YOUR GOAL: Only the lines from the top of the following listing through the line with "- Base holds" belong in your answer, exactly as written.

*** Begin section ***

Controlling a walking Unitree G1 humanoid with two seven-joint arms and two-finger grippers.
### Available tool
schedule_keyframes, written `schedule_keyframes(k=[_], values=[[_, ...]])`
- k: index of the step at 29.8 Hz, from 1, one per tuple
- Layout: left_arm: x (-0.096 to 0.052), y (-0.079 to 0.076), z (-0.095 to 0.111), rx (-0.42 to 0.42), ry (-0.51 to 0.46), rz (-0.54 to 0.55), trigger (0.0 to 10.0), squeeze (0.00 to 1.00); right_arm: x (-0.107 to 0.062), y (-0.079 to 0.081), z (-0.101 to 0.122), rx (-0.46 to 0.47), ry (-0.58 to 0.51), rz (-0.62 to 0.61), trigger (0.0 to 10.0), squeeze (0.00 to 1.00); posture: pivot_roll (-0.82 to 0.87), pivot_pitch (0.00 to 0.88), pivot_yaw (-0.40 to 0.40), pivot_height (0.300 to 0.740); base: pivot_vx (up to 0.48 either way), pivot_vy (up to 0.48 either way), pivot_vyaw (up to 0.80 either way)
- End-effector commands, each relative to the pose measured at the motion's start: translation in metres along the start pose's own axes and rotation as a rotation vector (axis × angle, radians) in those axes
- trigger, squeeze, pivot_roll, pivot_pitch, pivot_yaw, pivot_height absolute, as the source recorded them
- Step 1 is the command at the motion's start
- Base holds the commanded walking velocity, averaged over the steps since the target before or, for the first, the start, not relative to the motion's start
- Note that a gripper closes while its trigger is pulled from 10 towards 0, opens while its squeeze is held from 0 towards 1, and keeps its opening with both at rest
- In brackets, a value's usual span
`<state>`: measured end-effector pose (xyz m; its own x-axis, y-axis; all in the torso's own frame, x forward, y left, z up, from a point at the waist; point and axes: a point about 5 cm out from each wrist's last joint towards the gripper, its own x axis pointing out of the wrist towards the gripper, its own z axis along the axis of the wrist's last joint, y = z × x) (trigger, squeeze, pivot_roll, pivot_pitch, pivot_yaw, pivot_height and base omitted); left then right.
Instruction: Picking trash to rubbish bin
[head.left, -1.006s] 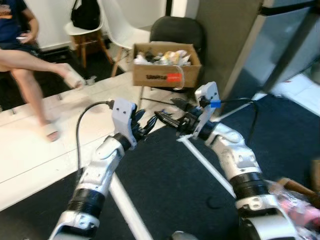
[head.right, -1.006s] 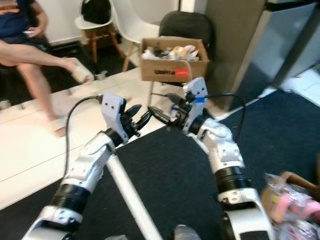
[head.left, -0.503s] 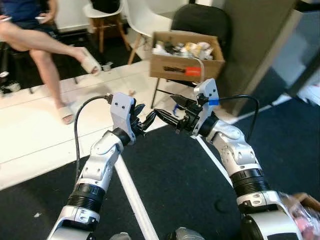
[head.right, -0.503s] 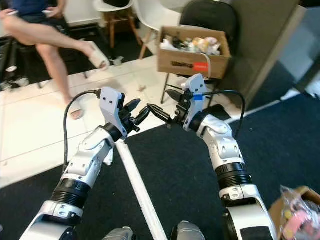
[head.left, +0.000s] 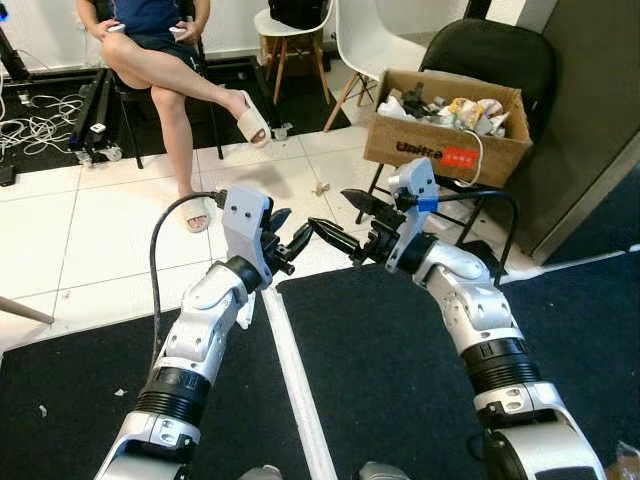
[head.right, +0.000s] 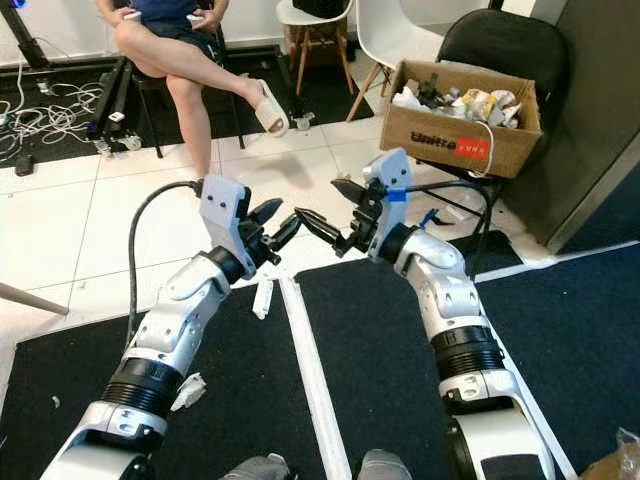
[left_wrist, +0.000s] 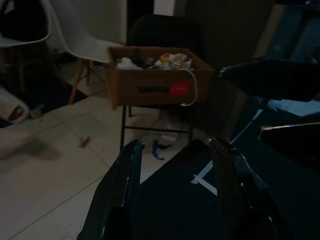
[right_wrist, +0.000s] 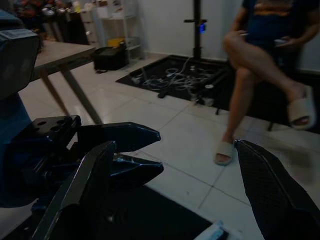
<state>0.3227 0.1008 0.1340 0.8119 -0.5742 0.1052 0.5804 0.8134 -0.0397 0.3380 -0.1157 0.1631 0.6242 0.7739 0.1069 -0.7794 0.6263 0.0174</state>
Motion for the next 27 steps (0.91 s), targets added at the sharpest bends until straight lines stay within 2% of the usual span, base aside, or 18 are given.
schedule_keyframes(k=[1, 27], values=[[-0.0011, 0.0004, -0.0045, -0.009, 0.019, 0.000, 10.0, 0.00, 0.0002, 0.0014, -0.0023, -0.006, 0.010, 0.009, 10.0, 0.00, -0.03, 0.000, -0.034, 0.740, 0.000, 0.000, 0.79], [-0.0009, 0.0004, -0.0055, -0.015, 0.020, -0.001, 10.0, 0.00, 0.0001, 0.0018, -0.0032, -0.006, 0.012, 0.016, 10.0, 0.00, -0.03, 0.000, -0.033, 0.740, 0.000, 0.000, 0.79]])
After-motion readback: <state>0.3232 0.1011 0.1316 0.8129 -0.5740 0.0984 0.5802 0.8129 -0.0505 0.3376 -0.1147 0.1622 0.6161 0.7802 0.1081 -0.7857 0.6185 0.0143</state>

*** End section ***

ANSWER:
Controlling a walking Unitree G1 humanoid with two seven-joint arms and two-finger grippers.
### Available tool
schedule_keyframes, written `schedule_keyframes(k=[_], values=[[_, ...]])`
- k: index of the step at 29.8 Hz, from 1, one per tuple
- Layout: left_arm: x (-0.096 to 0.052), y (-0.079 to 0.076), z (-0.095 to 0.111), rx (-0.42 to 0.42), ry (-0.51 to 0.46), rz (-0.54 to 0.55), trigger (0.0 to 10.0), squeeze (0.00 to 1.00); right_arm: x (-0.107 to 0.062), y (-0.079 to 0.081), z (-0.101 to 0.122), rx (-0.46 to 0.47), ry (-0.58 to 0.51), rz (-0.62 to 0.61), trigger (0.0 to 10.0), squeeze (0.00 to 1.00); posture: pivot_roll (-0.82 to 0.87), pivot_pitch (0.00 to 0.88), pivot_yaw (-0.40 to 0.40), pivot_height (0.300 to 0.740); base: pivot_vx (up to 0.48 either way), pivot_vy (up to 0.48 either way), pivot_vyaw (up to 0.80 either way)
- End-effector commands, each relative to the pose measured at the motion's start: translation in metres along the start pose's own axes and rotation as a rotation vector (axis × angle, radians) in those axes
- trigger, squeeze, pivot_roll, pivot_pitch, pivot_yaw, pivot_height absolute, as the source recorded them
- Step 1 is the command at the motion's start
- Base holds the commanded walking velocity, averaged over the steps since the target before or, for the first, the start, not relative to the motion's start

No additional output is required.